Inner Ear Biology Reveals the Origin of Birdlike Features in Dinosaurs
Two detailed evaluations of the anatomy of inner ears and for some, scleral eye rings, from 124 extinct and 91 living species reveal new insights into the evolution of dinosaur sensory biology and behavior, including their ability to fly, hunt at night, and hear the high-pitched chirps of their offspring. The two separate studies - by Michael Hansen and colleagues and Jonah Choiniere and colleagues, respectively - leverage cutting-edge imaging techniques and sophisticated statistical analyses.
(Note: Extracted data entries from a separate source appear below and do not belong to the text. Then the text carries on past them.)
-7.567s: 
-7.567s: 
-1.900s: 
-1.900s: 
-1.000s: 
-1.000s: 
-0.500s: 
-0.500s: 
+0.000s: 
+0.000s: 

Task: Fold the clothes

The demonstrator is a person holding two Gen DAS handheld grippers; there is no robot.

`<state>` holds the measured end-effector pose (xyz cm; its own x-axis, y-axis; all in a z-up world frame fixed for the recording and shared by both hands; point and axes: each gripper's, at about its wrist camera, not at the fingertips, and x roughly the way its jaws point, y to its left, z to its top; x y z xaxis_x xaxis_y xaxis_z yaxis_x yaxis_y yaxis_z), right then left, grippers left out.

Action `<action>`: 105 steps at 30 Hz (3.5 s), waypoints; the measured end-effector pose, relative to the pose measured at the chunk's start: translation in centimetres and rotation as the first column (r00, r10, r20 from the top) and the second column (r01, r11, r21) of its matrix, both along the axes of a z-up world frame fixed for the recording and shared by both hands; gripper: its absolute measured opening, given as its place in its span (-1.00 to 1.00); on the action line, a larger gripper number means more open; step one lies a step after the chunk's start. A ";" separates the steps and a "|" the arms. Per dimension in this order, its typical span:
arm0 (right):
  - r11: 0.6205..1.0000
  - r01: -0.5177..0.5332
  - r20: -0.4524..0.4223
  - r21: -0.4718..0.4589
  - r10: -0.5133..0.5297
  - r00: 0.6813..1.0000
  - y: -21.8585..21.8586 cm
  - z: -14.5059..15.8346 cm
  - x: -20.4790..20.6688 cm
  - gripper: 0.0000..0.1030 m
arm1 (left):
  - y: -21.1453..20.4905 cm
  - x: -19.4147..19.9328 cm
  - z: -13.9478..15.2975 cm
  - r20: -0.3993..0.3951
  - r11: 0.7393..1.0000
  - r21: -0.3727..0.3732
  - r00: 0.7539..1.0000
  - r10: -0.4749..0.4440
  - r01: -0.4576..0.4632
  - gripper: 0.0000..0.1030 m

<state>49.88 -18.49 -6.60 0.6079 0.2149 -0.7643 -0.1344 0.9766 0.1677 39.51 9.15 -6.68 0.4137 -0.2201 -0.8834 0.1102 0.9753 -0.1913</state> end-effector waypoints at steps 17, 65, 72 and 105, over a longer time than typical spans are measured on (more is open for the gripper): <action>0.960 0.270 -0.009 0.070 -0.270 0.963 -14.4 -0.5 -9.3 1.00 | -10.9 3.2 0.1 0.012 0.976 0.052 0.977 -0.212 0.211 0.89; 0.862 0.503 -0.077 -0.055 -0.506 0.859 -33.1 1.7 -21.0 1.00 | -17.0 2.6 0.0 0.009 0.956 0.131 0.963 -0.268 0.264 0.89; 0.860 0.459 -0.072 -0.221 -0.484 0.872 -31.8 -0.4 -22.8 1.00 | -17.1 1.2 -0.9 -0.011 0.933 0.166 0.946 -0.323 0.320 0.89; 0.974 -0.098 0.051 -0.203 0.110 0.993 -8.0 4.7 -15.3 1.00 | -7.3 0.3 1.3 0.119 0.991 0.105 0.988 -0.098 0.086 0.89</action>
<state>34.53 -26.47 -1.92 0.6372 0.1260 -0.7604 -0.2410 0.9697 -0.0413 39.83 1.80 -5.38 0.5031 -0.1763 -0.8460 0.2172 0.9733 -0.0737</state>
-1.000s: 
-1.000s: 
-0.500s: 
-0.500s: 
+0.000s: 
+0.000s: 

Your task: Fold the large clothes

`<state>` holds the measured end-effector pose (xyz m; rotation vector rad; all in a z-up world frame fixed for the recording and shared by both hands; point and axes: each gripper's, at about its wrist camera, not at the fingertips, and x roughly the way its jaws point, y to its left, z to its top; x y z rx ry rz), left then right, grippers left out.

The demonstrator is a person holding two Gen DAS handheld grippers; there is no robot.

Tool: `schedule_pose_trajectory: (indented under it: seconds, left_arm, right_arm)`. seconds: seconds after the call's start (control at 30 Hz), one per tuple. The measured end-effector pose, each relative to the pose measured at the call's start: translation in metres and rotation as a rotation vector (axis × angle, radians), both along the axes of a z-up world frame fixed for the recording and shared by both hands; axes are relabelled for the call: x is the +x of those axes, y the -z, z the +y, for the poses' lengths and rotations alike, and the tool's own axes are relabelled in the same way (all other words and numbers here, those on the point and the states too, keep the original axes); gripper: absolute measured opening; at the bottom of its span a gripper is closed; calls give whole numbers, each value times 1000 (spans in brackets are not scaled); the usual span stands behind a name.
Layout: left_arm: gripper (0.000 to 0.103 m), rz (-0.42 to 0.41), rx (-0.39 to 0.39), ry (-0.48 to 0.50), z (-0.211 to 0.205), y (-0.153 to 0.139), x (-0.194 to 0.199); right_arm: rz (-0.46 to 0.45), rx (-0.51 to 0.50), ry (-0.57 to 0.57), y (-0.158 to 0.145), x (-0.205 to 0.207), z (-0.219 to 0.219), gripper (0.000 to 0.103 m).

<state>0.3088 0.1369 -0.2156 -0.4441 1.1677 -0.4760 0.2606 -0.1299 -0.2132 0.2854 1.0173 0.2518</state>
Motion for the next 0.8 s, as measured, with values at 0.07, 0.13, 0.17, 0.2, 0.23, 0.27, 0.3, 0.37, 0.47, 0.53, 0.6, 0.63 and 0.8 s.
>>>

"Documenting life's history with fossil discoveries remains the core of paleontology, but these two studies typify a new wave of paleontologist, armed not with a pick and shovel but with a CT scanner and R code," writes Lawrence Witmer in a related Perspective. Hansen et al evaluated the inner ear structures across extinct and living archosaurs, a group that includes non-avian dinosaurs, crocodilians, and birds. They discovered clear patterns relating the shape of the semi-circular canal and cochlea to movement ability, including walking on two or four feet, and flying, as well as to the ability to hear high-frequency sound. According to the authors, the analysis reveals the earliest instances of flight ability in dinosaurs and potentially the earliest emergence of parent-offspring vocal communication. Choiniere et al. also examined the inner ear, as well as aspects of the visual system, in living and extinct theropods. They found that the hearing and visual adaptations required for nocturnal, owl-like predation evolved early, particularly within the Late Cretaceous alvarezsaurids. The findings suggest that nocturnal sensory adaptations evolved independently in dinosaurs long before the origin of modern birds and demonstrate convergence for these traits across non-avian dinosaurs, birds and mammals and over millions of years. "Until recently, the advances presented by these teams of authors were unthinkable, in that many aspects of internal anatomy and certainly their connection to habits like parental care and daily activity patterns had been out of reach," Witmer writes.